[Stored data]
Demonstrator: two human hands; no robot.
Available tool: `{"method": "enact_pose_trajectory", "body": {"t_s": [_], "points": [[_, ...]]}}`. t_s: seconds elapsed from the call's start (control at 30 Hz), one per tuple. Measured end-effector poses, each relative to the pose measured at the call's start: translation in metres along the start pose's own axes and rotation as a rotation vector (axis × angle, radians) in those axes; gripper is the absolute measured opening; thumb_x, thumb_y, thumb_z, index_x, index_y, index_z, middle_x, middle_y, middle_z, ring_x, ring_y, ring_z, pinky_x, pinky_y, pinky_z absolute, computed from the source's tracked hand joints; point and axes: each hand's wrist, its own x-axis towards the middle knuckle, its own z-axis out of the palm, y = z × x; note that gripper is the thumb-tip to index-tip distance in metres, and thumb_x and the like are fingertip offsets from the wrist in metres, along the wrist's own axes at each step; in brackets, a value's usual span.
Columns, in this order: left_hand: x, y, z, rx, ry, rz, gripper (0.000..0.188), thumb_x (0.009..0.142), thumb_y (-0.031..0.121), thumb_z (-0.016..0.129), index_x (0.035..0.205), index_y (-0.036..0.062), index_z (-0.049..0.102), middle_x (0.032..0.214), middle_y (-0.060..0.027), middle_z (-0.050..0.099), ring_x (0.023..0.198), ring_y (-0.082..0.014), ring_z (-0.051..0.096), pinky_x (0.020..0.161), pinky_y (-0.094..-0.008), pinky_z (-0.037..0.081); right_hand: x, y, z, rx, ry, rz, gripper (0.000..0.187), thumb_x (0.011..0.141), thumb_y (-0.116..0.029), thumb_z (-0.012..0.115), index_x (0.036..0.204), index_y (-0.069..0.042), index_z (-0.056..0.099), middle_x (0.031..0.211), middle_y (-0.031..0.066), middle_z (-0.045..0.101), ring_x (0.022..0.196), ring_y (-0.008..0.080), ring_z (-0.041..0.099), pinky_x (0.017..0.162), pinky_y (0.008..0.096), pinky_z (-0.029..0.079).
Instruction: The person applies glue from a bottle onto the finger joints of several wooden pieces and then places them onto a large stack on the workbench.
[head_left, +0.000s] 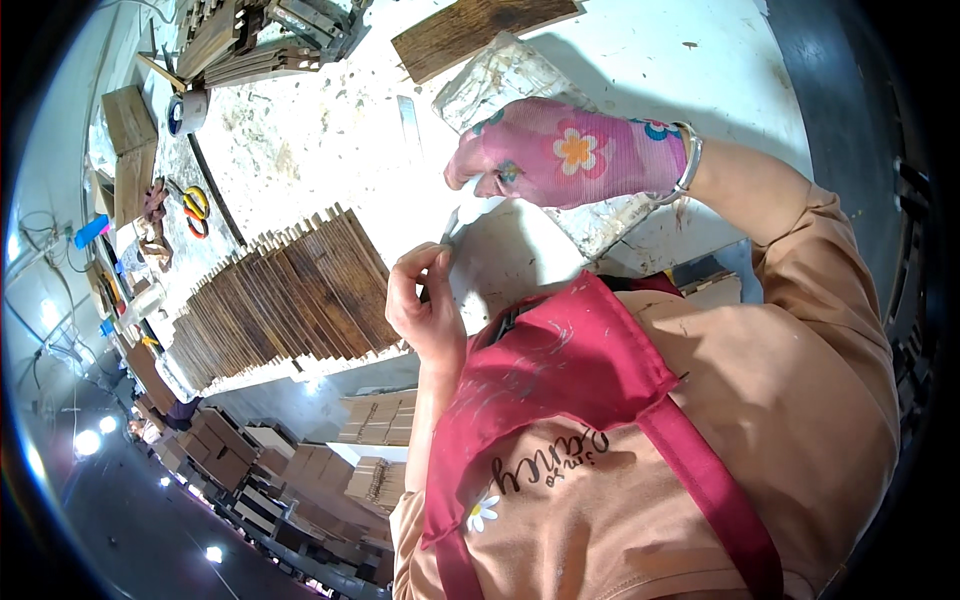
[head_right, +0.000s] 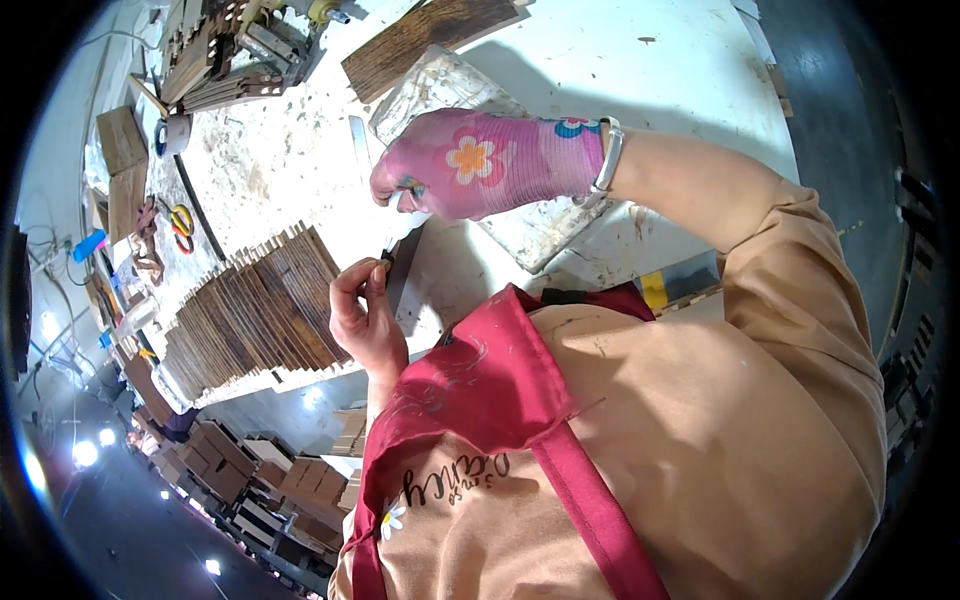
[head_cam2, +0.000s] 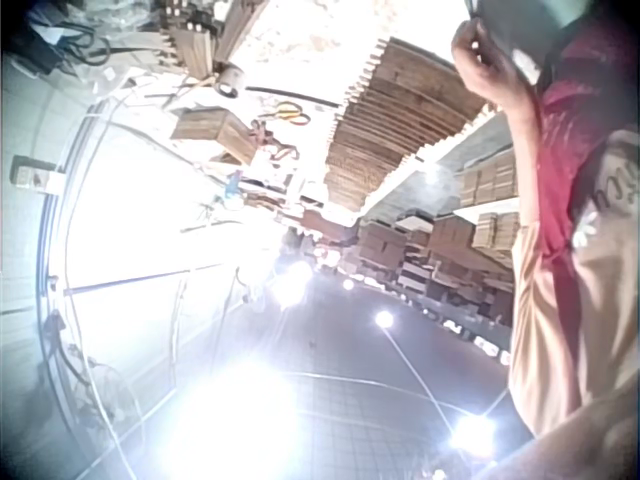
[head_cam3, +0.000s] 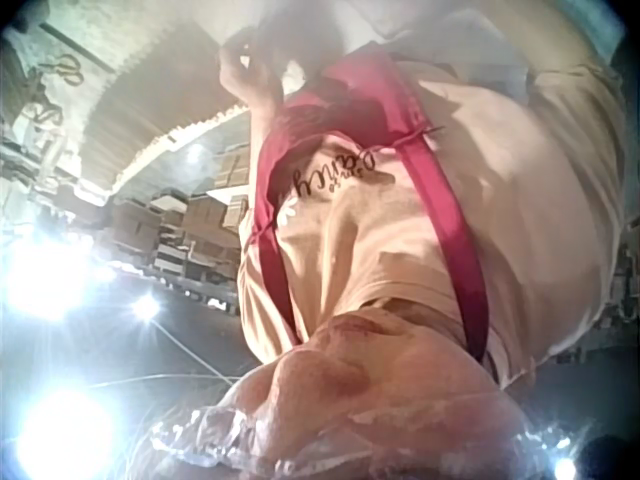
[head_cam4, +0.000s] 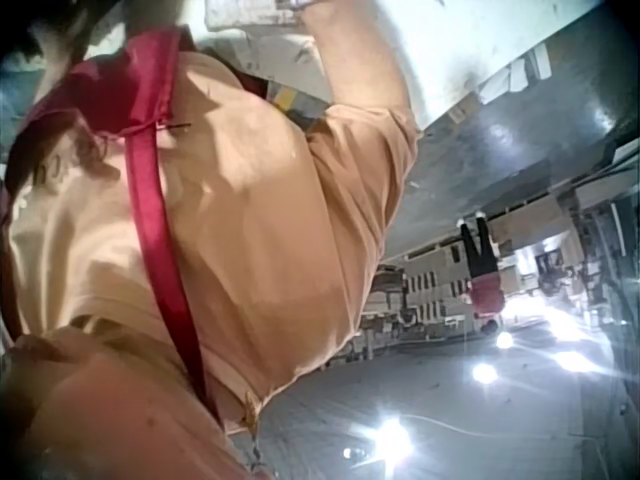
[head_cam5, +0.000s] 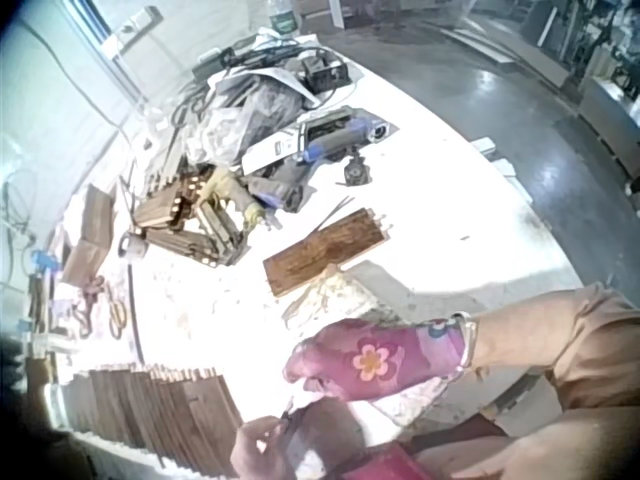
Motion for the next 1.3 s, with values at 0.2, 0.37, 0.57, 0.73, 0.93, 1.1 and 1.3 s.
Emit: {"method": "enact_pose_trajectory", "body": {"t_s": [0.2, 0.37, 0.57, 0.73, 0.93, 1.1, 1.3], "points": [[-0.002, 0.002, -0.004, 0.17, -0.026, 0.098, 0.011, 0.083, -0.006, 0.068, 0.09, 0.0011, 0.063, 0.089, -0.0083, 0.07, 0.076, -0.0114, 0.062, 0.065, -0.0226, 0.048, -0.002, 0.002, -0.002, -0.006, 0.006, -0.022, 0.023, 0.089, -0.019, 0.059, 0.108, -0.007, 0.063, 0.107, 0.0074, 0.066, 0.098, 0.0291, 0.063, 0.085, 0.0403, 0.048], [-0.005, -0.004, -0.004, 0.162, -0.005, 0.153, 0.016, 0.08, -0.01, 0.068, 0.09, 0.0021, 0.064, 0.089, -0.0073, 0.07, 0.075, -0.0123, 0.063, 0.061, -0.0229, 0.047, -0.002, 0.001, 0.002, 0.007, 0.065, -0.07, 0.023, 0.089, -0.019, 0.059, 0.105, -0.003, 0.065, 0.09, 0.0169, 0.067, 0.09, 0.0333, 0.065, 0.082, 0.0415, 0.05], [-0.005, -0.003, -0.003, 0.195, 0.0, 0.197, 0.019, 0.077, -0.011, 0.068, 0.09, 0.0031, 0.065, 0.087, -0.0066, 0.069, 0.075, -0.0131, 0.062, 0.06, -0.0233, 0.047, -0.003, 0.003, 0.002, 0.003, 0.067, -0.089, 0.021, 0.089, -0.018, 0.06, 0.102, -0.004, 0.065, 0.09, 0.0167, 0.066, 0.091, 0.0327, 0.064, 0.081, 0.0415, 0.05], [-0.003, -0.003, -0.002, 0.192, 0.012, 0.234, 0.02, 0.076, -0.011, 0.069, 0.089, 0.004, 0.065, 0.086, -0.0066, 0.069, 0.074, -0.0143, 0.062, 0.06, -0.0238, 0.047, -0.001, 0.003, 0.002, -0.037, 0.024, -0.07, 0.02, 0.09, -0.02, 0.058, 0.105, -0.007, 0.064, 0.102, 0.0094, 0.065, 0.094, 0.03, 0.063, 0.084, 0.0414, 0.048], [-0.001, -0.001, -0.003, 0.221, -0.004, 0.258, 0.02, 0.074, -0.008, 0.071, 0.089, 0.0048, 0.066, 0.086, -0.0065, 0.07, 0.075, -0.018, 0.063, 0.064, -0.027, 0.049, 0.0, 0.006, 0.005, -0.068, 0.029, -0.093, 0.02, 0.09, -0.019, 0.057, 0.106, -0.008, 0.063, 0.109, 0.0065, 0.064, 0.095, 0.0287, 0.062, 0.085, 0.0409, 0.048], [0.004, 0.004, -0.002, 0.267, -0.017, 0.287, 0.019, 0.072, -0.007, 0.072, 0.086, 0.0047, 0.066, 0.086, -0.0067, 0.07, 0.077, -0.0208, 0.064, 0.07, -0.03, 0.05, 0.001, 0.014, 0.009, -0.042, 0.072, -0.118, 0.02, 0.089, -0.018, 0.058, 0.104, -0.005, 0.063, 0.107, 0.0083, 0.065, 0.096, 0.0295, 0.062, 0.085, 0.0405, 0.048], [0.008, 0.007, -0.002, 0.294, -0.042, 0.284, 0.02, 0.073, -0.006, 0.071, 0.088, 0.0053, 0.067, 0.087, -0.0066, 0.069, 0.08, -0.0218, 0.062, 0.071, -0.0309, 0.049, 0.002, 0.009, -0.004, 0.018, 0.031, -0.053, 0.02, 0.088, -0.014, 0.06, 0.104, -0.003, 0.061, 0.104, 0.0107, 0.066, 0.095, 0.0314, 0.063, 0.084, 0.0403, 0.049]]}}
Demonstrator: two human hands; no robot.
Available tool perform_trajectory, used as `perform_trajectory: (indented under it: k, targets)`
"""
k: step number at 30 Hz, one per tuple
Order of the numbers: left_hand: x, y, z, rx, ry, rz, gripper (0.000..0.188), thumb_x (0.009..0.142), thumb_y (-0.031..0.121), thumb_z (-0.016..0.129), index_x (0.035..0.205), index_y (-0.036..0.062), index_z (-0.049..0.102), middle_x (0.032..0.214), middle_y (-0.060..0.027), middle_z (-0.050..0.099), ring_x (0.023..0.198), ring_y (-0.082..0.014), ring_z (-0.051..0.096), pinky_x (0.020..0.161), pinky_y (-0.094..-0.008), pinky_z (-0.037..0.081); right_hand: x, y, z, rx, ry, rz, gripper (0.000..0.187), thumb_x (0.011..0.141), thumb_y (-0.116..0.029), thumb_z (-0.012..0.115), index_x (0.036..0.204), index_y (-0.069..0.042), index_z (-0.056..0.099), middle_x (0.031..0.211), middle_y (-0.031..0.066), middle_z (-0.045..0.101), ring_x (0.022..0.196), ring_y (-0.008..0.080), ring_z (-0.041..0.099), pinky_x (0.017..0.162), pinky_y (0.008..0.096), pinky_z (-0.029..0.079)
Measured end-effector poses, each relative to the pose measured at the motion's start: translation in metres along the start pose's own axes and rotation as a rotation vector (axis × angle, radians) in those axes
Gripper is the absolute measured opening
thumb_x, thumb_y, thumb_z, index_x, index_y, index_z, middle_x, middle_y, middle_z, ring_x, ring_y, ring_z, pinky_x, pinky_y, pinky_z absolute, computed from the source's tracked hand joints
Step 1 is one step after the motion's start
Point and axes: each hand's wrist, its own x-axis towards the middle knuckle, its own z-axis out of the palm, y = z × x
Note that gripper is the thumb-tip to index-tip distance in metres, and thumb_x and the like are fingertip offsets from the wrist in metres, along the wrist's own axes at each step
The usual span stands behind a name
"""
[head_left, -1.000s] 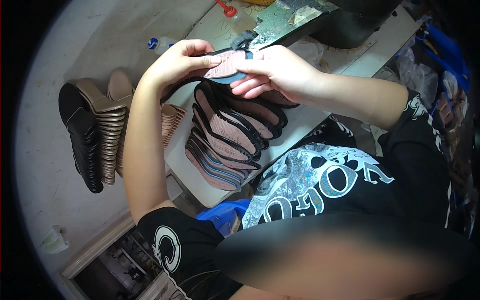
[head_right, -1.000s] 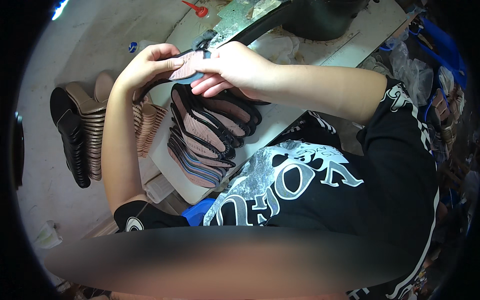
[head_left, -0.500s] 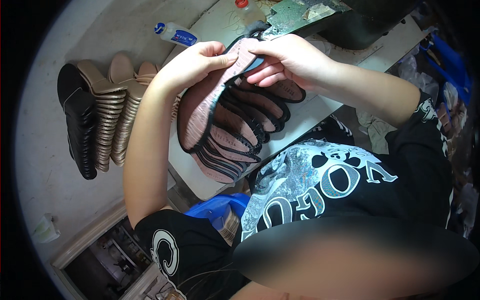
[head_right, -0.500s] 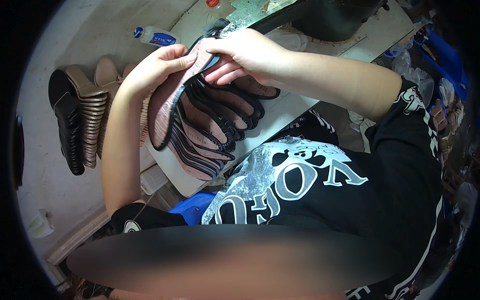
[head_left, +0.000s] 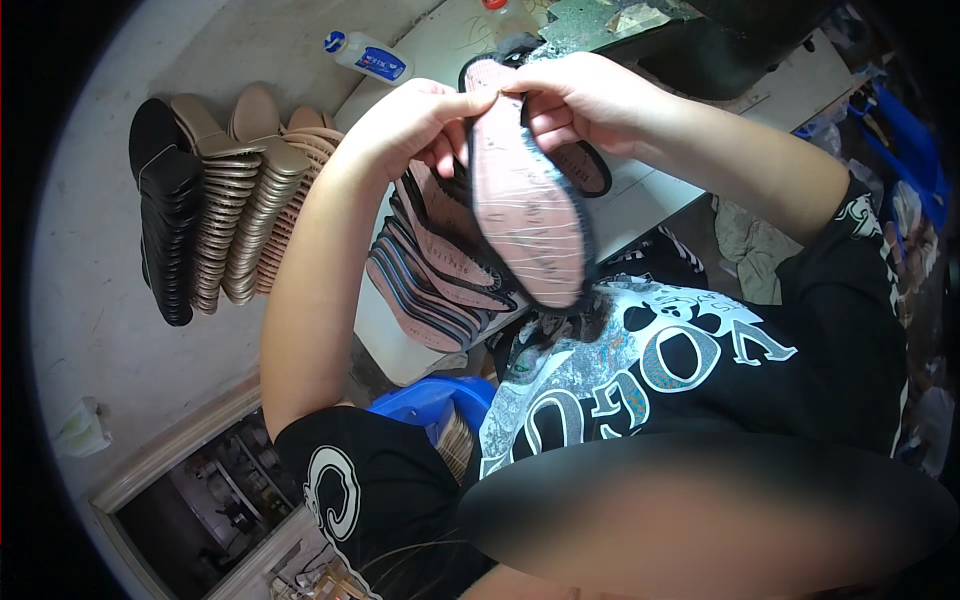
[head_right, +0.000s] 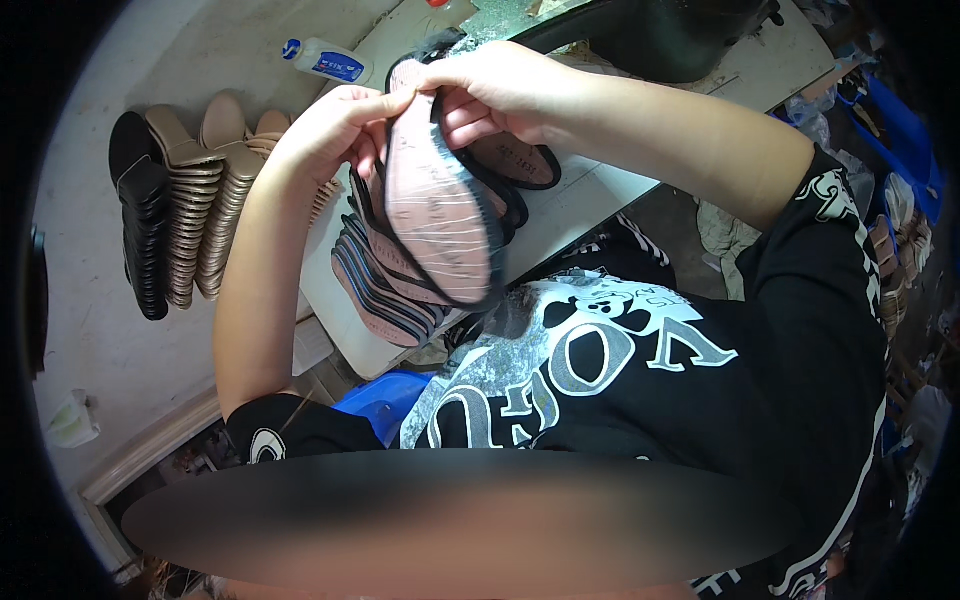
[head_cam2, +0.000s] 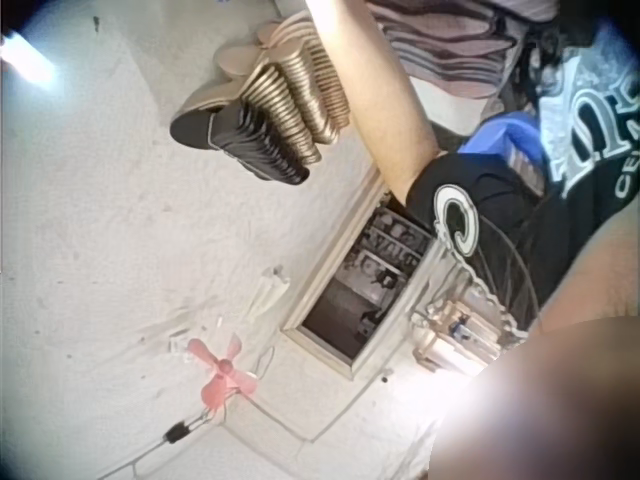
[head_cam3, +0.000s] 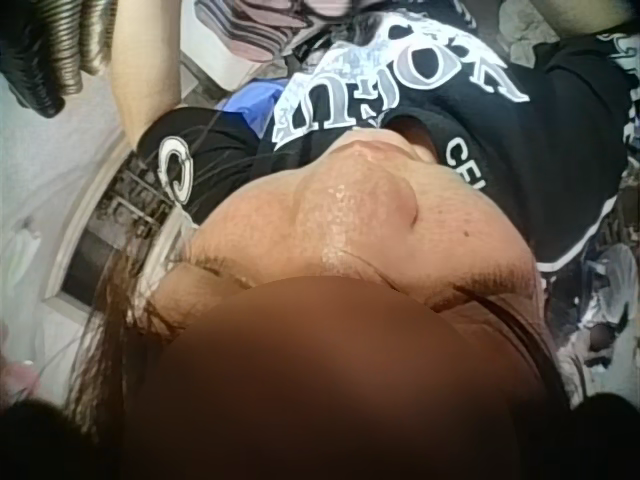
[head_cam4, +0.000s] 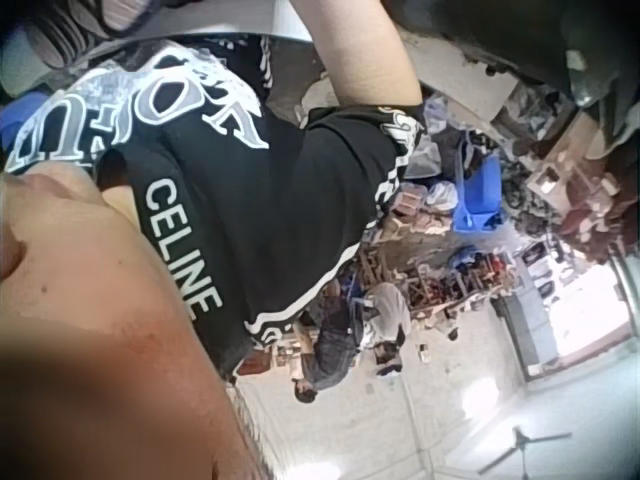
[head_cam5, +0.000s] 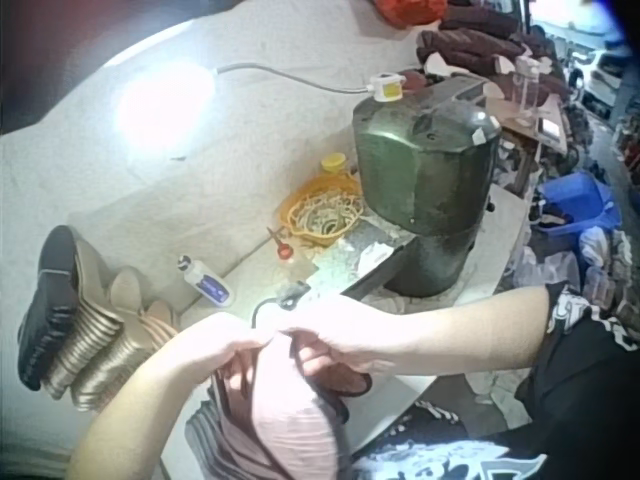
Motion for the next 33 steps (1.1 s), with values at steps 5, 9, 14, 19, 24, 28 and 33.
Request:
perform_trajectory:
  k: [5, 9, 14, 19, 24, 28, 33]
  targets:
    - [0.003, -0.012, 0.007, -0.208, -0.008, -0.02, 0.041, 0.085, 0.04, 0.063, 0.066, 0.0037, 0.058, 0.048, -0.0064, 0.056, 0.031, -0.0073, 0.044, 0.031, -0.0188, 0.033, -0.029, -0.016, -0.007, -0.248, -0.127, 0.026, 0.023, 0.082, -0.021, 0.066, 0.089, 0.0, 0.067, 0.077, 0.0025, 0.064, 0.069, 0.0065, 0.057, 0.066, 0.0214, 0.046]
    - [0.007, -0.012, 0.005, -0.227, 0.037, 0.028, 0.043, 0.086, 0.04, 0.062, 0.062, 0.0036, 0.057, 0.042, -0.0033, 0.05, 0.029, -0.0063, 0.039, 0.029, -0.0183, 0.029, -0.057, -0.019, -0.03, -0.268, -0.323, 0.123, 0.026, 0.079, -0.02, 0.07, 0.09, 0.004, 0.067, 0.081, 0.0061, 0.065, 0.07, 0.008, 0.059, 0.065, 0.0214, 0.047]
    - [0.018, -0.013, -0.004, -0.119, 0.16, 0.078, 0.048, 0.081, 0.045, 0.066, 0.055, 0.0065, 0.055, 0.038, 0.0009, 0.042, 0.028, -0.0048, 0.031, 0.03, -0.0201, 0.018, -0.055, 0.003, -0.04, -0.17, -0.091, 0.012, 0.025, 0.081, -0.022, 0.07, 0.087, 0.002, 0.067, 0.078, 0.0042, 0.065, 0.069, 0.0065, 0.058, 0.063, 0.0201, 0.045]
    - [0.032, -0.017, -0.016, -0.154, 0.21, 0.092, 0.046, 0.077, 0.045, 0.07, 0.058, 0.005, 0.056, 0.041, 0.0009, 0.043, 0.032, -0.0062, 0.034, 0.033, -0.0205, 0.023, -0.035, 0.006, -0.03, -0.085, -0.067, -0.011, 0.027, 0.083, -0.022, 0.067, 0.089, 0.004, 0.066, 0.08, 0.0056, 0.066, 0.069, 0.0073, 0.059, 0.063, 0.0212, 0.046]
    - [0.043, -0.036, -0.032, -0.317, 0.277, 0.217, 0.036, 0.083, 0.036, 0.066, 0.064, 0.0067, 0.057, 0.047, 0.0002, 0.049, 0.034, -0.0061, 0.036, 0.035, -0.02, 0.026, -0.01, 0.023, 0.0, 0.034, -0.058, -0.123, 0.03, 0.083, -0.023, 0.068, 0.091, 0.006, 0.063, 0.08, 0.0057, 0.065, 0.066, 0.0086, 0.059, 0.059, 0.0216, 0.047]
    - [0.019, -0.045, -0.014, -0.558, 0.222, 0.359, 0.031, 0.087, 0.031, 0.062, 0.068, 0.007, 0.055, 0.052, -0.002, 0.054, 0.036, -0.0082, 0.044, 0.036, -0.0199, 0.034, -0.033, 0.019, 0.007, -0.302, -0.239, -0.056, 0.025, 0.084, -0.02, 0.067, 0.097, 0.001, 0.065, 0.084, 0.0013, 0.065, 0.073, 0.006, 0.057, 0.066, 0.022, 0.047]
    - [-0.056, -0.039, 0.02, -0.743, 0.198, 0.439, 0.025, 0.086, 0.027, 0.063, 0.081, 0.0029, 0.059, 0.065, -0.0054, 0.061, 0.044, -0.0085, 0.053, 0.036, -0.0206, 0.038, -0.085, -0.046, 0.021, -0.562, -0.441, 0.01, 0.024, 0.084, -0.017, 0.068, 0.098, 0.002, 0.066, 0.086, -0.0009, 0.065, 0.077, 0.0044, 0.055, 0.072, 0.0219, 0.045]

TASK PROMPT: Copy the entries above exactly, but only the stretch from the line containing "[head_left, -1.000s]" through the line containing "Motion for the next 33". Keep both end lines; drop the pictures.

TASK RESULT:
[head_left, -1.000s] 
[head_right, -1.000s] 
[head_left, -0.500s] 
[head_right, -0.500s] 
[head_left, +0.000s] 
[head_right, +0.000s] 
[head_cam2, +0.000s] 
[head_cam3, +0.000s] 
[head_cam4, +0.000s] 
[head_cam5, +0.000s] 
Motion for the next 33 steps (1.1 s), with values at steps 5, 9, 14, 19, 24, 28 and 33.

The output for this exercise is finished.